### EXERCISE DIRECTIONS
Show all lines from the data that include the word "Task".

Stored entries
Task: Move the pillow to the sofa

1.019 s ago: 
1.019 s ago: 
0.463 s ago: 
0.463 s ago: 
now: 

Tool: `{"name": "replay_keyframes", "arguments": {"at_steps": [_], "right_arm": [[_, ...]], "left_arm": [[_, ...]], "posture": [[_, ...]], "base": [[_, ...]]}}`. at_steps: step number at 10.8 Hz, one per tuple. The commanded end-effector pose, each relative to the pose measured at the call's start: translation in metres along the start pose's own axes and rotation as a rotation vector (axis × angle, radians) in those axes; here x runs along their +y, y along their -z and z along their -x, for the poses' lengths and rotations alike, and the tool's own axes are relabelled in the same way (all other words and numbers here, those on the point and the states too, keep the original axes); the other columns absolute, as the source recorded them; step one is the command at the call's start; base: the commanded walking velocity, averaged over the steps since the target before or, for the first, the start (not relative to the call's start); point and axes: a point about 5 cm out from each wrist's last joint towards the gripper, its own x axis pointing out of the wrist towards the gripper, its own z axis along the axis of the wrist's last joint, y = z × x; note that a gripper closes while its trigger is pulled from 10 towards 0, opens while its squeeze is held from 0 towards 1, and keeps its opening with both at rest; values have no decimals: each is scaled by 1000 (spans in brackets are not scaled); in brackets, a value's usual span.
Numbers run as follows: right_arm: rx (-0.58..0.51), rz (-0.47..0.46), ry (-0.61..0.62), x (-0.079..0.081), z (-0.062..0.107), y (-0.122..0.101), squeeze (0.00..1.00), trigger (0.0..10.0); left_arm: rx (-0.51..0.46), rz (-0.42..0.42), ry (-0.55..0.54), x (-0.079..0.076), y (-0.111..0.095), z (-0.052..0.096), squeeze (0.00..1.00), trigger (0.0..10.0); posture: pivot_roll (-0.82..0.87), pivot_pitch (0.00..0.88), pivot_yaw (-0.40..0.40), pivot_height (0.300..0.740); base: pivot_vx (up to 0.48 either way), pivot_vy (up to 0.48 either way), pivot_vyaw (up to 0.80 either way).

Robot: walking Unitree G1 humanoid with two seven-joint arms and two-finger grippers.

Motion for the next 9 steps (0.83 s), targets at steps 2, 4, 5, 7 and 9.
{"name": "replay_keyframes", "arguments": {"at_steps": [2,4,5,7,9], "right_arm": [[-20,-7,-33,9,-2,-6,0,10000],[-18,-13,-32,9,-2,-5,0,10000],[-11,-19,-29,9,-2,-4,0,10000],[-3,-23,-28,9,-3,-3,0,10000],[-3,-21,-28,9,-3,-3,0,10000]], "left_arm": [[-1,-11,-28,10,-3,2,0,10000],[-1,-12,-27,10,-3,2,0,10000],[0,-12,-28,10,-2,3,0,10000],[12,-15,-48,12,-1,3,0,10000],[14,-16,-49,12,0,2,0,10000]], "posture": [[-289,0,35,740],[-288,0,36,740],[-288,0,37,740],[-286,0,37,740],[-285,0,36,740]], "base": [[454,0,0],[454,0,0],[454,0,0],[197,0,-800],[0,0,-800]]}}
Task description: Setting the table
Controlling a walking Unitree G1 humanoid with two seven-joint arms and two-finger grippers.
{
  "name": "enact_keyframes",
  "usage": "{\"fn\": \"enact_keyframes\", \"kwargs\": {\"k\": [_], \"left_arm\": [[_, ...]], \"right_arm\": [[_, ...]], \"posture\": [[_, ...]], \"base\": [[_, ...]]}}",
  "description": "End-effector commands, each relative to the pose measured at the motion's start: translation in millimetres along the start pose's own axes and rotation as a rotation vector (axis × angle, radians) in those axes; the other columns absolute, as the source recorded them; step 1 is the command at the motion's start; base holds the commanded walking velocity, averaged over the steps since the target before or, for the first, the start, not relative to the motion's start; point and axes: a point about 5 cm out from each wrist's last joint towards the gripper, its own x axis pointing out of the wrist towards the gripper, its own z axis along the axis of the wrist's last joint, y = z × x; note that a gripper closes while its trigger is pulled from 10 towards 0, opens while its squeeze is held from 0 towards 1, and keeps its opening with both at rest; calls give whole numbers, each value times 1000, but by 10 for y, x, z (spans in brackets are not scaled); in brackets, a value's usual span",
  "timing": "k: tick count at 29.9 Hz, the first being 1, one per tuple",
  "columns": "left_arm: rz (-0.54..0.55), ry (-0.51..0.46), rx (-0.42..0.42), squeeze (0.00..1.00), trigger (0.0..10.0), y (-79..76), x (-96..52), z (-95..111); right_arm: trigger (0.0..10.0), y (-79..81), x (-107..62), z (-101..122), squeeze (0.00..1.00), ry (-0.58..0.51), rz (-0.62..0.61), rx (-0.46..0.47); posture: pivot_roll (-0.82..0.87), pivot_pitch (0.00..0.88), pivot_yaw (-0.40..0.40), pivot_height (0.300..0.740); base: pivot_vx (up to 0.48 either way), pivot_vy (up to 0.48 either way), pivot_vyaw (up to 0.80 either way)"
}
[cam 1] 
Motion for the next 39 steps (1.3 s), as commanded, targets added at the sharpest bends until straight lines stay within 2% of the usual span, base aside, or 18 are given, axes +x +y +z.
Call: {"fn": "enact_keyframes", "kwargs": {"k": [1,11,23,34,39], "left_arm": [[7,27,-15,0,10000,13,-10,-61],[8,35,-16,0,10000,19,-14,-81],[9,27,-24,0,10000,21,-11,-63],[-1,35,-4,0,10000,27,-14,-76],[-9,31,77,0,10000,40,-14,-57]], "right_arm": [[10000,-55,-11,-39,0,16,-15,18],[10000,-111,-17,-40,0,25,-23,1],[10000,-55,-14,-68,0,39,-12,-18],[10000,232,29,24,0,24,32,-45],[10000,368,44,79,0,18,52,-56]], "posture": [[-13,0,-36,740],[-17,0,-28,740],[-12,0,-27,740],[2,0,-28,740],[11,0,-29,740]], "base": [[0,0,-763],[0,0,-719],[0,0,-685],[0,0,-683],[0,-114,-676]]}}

### EXERCISE OUTPUT
Task: Move the pillow to the sofa
Task description: Setting the table

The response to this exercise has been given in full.